GoDaddy CEO Blake Irving told CNBC there is a “very fine line between making sure we’re not being a censor and making sure we’re acting in a responsible manner.”
“But when the line gets crossed and that speech starts to incite violence, then we have a responsibility to take that down,” Irving said.
GoDaddy took action after the website verbally attacked Heather Heyer, who was killed during the Charlottesville demonstrations when a driver ran a car into a crowd of people. The website called her “fat” and said, “Most people are glad she is dead, as she is the definition of uselessness.”
After GoDaddy and Google booted the site, other tech companies providing services to The Daily Stormer followed suit.
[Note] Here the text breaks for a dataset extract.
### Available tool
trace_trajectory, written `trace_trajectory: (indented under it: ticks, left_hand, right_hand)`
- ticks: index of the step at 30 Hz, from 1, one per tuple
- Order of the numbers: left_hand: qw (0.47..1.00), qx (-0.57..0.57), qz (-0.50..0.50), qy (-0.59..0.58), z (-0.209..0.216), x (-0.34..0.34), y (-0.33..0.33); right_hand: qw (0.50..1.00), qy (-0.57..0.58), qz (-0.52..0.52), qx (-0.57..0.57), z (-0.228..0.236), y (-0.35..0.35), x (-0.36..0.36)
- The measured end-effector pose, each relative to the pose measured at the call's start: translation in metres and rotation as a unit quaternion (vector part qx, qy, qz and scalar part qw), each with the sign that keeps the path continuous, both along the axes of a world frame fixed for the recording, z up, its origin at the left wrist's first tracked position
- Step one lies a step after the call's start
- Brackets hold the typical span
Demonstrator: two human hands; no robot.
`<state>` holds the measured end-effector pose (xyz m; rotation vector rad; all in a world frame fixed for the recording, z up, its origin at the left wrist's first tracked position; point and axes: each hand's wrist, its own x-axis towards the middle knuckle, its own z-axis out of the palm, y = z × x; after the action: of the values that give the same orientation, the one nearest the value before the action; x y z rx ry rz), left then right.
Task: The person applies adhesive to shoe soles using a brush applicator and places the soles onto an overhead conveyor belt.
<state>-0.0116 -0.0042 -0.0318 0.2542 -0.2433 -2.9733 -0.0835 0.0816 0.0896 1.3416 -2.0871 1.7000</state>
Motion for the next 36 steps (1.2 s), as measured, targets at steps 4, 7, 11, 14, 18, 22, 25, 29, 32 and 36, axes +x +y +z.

Zoho, which provides email services, and Sendgrid, an email marketing company, said they would no longer serve The Daily Stormer.
Discord and Discourse, companies that run open-source chatrooms used by Daily Stormer followers, said on Twitter they had kicked the site off, too.
Tech companies’ rejection of any association with The Daily Stormer, which published articles grouped under headings such as “Jewish Problem” and “Race War,” represents a stronger re- sponse from the industry on domestic hate groups.
Any removal from the public eye may be be short-lived.
As soon as The Daily Stormer gets kicked off one platform, its founders find another or build their own. Their incentive: Although the Dark Web offers a way to operate without the nod from a domain registration company such as Google, the site can’t reach as many readers.
“They don’t want to hide, they want to recruit,” said Linda Woolf, a Webster University professor in Missouri studying hate groups online. “They’ll do whatever they can to reach people.”